I mean just us, the planet’s alpha males.
All other life remains. The species which stood up now falls
in some unique pandemic, or takes off into the sky —
a comprehensive Rapture which forgives us all.
The place we tended, forced and plundered echoes still
to calls of birds and beasts. Goldcrest and whale,
the rarest rhino and the common fly,
by us unhindered and unhunted, multiply.

Crops ripen till they rot where they were planted.
Blackened acres, bent before the wind,
are choked and toppled as the wilderness invades.
The work of centuries of our improving hand,
the grains return directly to the ground
where year by year they take their failing stand
against the vigour of uncultivated seeds.
Bramble and fern infringe the country roads.

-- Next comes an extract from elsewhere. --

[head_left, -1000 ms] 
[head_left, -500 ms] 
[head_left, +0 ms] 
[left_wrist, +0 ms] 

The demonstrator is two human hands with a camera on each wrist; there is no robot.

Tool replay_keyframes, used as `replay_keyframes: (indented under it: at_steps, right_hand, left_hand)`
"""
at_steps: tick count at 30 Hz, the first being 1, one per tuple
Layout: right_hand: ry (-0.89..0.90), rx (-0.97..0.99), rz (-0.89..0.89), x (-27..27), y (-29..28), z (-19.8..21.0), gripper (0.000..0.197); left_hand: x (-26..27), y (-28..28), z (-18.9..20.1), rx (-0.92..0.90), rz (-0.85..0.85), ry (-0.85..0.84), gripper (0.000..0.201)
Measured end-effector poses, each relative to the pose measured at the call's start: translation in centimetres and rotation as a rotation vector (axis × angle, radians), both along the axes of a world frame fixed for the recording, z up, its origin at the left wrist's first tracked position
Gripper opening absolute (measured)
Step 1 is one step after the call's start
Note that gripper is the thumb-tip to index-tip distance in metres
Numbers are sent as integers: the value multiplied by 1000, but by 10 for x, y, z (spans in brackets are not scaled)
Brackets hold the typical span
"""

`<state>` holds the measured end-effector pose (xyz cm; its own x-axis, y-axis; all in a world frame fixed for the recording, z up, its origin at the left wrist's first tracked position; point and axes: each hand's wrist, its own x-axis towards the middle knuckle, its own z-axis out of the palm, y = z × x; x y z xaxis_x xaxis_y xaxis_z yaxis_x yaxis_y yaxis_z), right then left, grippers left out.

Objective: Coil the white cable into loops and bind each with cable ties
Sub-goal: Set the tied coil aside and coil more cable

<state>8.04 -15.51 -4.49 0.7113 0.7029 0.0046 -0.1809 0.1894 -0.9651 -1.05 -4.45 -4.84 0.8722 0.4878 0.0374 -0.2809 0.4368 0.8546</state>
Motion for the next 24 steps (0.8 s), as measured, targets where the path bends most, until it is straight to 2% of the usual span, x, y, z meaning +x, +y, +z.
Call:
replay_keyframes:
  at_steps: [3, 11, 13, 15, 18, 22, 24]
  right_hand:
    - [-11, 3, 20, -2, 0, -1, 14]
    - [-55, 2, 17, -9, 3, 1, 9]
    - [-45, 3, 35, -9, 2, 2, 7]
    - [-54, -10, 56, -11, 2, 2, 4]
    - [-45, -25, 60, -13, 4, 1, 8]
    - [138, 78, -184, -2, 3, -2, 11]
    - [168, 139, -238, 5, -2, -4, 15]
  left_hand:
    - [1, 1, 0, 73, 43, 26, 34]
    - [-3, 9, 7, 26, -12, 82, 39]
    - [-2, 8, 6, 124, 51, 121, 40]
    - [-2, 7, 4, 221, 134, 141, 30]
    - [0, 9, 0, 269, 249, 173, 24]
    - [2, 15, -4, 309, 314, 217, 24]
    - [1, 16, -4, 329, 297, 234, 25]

Our settlements are silent, monochrome in dust,
their signs and images obscured, the meaning lost.
The tattered flags have nothing more to say.
Patiently, sunlight and rain, heatwave and frost
dismantle every structure we have built and leased
and grant their freehold to the dispossessed:
to creatures, plants and mould. A thousand years’ decay
matters not much, is but the twinkling of an eye

except for this: the brews we now distil
to vaunt our mastery of nature spill
and burn into the world we’ve left. An age-long harm
is done, unless some microbe, finding to its taste
the morsels of our stubbornest perverted waste
can make a supper of it, which may be the last
meal taken in the earth’s allotted time
until the sun consumes it and annihilates our crime.